Work order:
Repeat the listing that follows without a single change.

__________________________________________________

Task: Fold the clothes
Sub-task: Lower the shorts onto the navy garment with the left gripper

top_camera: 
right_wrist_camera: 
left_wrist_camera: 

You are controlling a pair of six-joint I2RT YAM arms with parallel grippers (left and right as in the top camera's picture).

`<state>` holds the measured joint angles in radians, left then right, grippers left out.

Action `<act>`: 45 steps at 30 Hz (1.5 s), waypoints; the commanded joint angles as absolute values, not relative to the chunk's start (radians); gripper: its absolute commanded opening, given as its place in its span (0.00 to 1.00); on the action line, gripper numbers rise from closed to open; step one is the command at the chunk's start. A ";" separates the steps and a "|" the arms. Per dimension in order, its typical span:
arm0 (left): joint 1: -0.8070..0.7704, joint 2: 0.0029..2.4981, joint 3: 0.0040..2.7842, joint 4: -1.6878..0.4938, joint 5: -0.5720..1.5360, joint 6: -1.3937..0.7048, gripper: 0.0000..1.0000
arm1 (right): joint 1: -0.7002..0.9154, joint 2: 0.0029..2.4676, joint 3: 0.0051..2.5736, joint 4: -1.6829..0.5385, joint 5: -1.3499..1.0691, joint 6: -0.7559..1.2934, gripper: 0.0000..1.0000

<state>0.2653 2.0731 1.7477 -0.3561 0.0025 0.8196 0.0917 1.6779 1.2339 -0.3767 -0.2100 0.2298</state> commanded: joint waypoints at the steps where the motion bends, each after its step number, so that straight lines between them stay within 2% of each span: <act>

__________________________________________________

Solution below:
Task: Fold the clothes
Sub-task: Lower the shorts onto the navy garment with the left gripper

top_camera: 
right_wrist_camera: 
left_wrist_camera: 

You are controlling a pair of six-joint I2RT YAM arms with parallel grippers (left and right as in the top camera's picture).

`<state>` holds the measured joint angles in radians, left then right, grippers left out.

Action `<act>`: 45 steps at 30 Hz (1.5 s), waypoints; the commanded joint angles as absolute values, not relative to the chunk's start (radians); gripper: its absolute commanded opening, given as its place in its span (0.00 to 1.00); on the action line, gripper numbers rise from closed to open; step one is the command at the chunk's start. A ";" separates the steps and a "|" the arms. Per dimension in order, its typical span:
arm0 (left): joint 1: -0.8070..0.7704, joint 2: 0.0029..2.4981, joint 3: 0.0040..2.7842, joint 4: -1.6878..0.4938, joint 5: -0.5720..1.5360, joint 6: -1.3937..0.7048, gripper: 0.0000..1.0000
arm1 (right): joint 1: -0.7002..0.9154, joint 2: 0.0029..2.4676, joint 3: 0.0051..2.5736, joint 4: -1.6829..0.5385, joint 5: -1.3499..1.0691, joint 6: -0.7559..1.2934, gripper: 0.0000..1.0000

<state>0.2653 2.0731 1.7477 -0.3561 0.0025 0.8196 0.0917 1.6779 1.2339 -0.3767 -0.2100 0.2298</state> commanded: joint waypoints at the steps where the motion bends, each after its step number, so that straight lines between them stay within 2% of each span: <act>

This output contains the complete answer.